### Aim of the exercise
All lines from the one containing "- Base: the" down to the one containing "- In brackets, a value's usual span", both ends included, are to be given again exactly; omit the rest of the listing below.
++++ Supplied material
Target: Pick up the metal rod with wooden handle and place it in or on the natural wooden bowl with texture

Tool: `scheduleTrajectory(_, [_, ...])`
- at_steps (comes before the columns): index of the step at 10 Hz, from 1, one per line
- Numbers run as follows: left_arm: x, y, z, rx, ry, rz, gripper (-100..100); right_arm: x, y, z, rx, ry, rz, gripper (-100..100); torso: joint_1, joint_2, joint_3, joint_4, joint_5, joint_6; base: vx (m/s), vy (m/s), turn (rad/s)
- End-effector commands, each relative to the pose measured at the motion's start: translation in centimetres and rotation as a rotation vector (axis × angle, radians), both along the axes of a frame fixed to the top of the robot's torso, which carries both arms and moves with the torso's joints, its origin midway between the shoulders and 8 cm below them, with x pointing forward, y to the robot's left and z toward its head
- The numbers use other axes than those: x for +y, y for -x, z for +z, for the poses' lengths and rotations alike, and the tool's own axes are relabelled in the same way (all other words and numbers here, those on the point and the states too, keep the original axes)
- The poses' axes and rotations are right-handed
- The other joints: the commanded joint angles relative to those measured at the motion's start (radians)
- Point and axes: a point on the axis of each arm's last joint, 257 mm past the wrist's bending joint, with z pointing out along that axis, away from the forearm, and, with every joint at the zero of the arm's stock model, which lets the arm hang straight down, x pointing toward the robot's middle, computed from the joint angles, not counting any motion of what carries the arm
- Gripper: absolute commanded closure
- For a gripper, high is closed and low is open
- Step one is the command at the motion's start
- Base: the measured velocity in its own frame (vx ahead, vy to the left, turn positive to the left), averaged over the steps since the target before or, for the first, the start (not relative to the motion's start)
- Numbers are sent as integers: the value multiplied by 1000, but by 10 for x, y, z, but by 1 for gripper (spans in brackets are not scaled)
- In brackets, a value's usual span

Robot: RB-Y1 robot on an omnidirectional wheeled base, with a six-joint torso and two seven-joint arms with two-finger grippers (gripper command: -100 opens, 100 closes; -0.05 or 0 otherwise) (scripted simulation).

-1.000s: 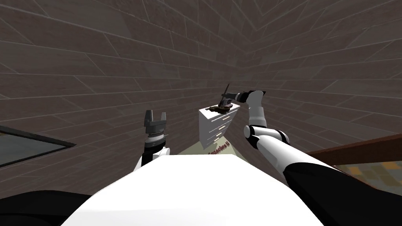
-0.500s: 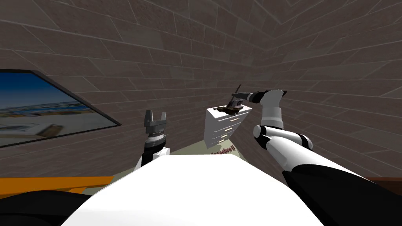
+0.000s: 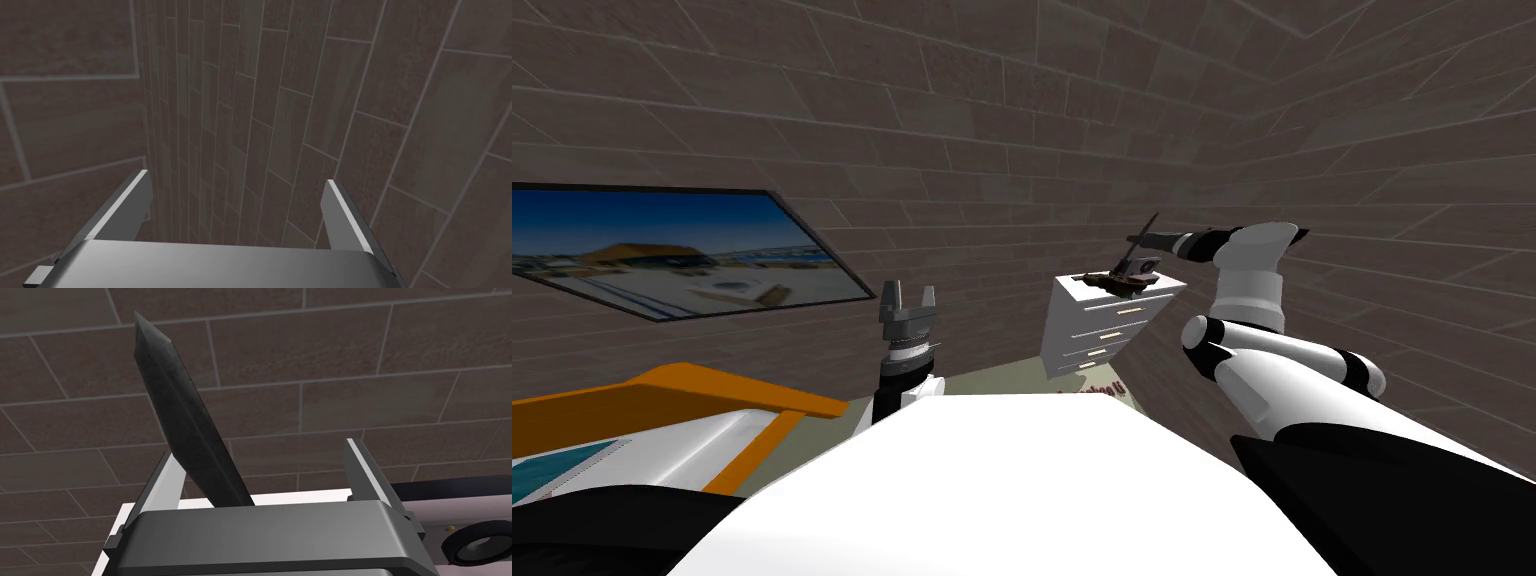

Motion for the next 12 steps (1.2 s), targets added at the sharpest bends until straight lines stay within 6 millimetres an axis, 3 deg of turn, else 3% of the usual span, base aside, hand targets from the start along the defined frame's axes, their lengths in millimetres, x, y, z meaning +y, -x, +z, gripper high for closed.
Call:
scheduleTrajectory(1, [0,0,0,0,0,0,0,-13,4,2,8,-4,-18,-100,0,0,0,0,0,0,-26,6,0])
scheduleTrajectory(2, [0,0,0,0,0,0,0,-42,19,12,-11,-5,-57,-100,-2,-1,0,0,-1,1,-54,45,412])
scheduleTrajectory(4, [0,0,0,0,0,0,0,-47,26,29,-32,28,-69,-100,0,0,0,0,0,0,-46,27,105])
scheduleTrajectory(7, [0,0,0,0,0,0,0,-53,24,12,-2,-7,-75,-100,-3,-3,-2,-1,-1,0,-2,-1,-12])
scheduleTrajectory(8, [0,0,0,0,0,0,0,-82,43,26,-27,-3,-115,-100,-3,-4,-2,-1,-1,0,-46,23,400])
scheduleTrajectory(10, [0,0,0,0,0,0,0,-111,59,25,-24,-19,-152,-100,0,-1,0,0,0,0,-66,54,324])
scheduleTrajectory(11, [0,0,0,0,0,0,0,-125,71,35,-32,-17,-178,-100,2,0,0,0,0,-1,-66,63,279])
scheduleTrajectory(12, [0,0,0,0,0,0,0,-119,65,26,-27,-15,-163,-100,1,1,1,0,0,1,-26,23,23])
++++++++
### Response area
- Base: the measured velocity in its own frame (vx ahead, vy to the left, turn positive to the left), averaged over the steps since the target before or, for the first, the start (not relative to the motion's start)
- Numbers are sent as integers: the value multiplied by 1000, but by 10 for x, y, z, but by 1 for gripper (spans in brackets are not scaled)
- In brackets, a value's usual span

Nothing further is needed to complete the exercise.